6 Assumptions Leaders Make That Hinder Their Effectiveness

by | Feb 8, 2024

(…they may surprise you…)

As leaders—even very experienced leaders—we can make assumptions or believe things that are unhelpful or even damaging.

Let’s save you the trouble of discovering these the hard way!

Here are 6 common assumptions leaders make that can hinder their effectiveness:

  1. Thinking everyone likes to work at a fast pace.

Leaders often process information very quickly and prefer to move at a fast pace.

But not everyone does. And that can be a good thing.

When  these differences aren’t recognized and accommodated by the leader, it can create unnecessary conflict and misunderstandings.

The truth: People work at different paces, and there are benefits to all working styles.

2. Assuming others want to constantly learn new things and be challenged.

Many leaders love learning new things and often get bored very easily when things aren’t challenging them.

Not everyone likes the pressure of constantly learning something new or dealing with complex challenges. They prefer to master a few things. And that may be perfect for their role on the team.

The truth: Don’t assume that your personal values or natural wiring are the same as those you lead. Get to know their values/natural wiring and work with them accordingly.

3. Micromanaging processes and projects is the best way to ensure quality.

Micromanaging is one of the best ways to demotivate employees. It doesn’t serve you as the leader, the team member, or the results you’re working toward.
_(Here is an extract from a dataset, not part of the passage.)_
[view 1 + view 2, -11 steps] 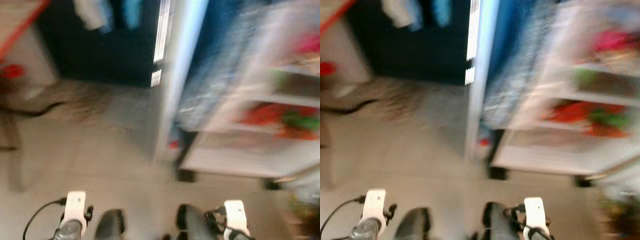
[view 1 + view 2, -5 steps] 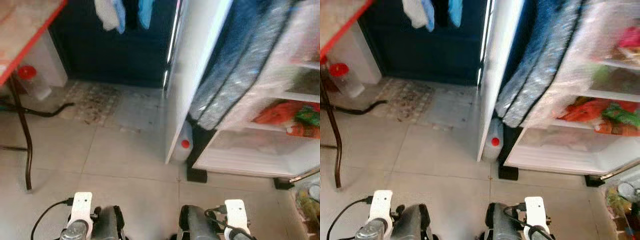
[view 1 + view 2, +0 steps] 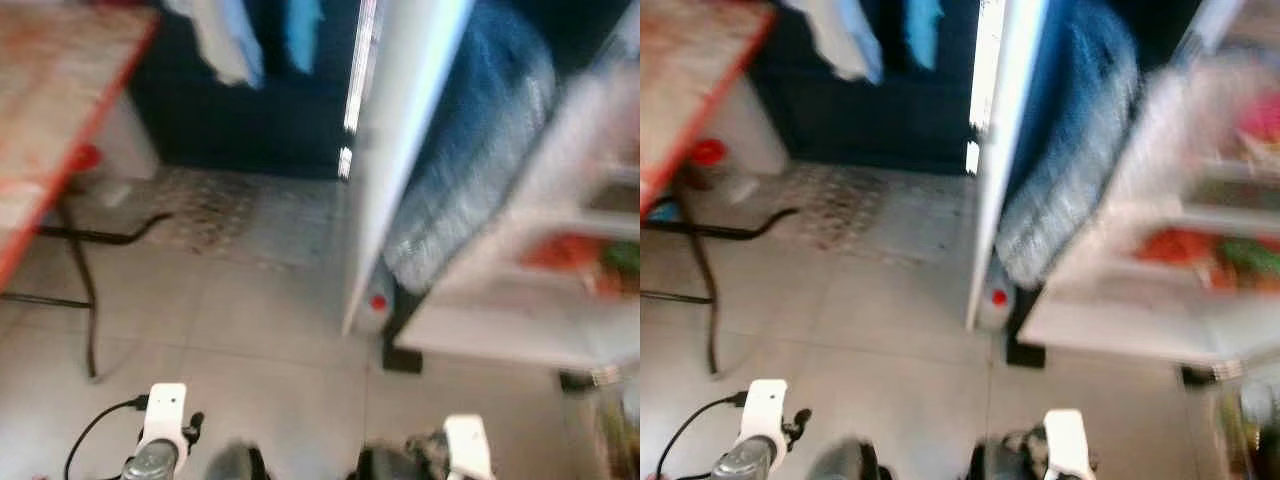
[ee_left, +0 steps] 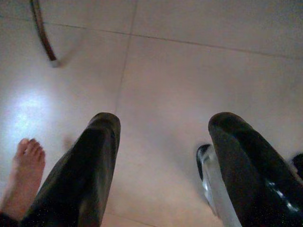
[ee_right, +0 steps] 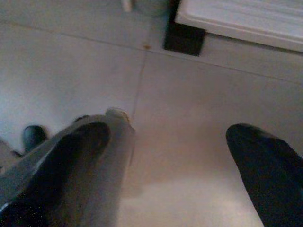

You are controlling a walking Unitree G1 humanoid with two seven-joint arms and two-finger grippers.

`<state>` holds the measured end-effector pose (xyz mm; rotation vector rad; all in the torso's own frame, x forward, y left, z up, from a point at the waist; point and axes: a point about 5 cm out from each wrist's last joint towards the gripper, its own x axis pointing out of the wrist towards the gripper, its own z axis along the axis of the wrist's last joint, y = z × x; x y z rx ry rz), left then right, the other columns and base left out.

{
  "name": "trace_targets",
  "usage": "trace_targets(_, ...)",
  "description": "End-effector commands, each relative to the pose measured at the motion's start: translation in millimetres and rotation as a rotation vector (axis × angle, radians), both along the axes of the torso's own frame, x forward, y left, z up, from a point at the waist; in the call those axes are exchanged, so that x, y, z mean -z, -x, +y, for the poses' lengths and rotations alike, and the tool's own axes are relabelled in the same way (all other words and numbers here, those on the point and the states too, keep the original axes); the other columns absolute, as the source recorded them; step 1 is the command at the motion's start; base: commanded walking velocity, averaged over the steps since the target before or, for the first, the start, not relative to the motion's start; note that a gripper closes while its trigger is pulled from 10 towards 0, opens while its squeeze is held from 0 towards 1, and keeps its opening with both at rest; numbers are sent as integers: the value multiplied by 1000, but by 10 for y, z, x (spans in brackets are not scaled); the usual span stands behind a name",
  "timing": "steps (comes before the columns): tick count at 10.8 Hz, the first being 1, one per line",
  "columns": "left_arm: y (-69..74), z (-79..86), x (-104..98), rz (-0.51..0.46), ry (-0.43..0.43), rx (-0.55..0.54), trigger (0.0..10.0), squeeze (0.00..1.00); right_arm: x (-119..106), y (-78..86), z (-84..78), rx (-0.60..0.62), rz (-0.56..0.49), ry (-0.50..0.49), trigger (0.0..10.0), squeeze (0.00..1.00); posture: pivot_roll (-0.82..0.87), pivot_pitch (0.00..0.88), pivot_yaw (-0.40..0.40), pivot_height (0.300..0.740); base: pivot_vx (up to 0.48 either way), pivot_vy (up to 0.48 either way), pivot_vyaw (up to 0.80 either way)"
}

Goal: Restocking fridge

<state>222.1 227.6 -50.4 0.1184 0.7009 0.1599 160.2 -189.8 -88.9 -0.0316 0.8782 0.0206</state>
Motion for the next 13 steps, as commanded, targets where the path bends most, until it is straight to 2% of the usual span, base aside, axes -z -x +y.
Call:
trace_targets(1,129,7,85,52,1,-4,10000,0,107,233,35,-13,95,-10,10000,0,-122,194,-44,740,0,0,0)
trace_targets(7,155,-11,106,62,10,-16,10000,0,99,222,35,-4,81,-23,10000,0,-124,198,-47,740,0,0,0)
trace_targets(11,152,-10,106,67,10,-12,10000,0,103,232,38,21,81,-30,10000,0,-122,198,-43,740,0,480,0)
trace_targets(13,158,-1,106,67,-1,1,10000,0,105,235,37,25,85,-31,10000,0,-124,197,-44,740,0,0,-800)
The truth: People are capable if they are equipped. Focus your attention on training and coaching your team members to be effective in leading their own processes and projects.

4. Confusing perfectionism with excellence.

There’s nothing wrong with excellence. We should all strive for that.

Excellence is “the very best you can do with the resources you have available today.”

Perfectionism is a self-defeating pursuit of being flawless, which  is never fully attainable.

The truth: Focus on the best you and your team can do and be. Give permission to yourself and others to learn and grow from mistakes rather than be discouraged by them.

5. Jumping to conclusions without asking enough questions.

We all feel triggered sometimes.

And often we confuse a current situation with a past experience and draw an inaccurate conclusion.

Acting on that conclusion can damage relationships.

The truth: Instead, take a moment to get curious before you jump to conclusions. Question your assumptions. Think about what other perspectives there might be.

6. Because it’s easy for me, it should be easy for everyone.

We all have talents and skillsets that come more easily to us than others.

It’s human nature to assume that if we can do something, others should be able to do it too.

But that’s not the case. And it’s a good thing too! Because others can do things we can’t.

The truth: Everyone has unique skills. Know your own and be curious about others’. Look for ways to use your own strengths and make space for others to use theirs.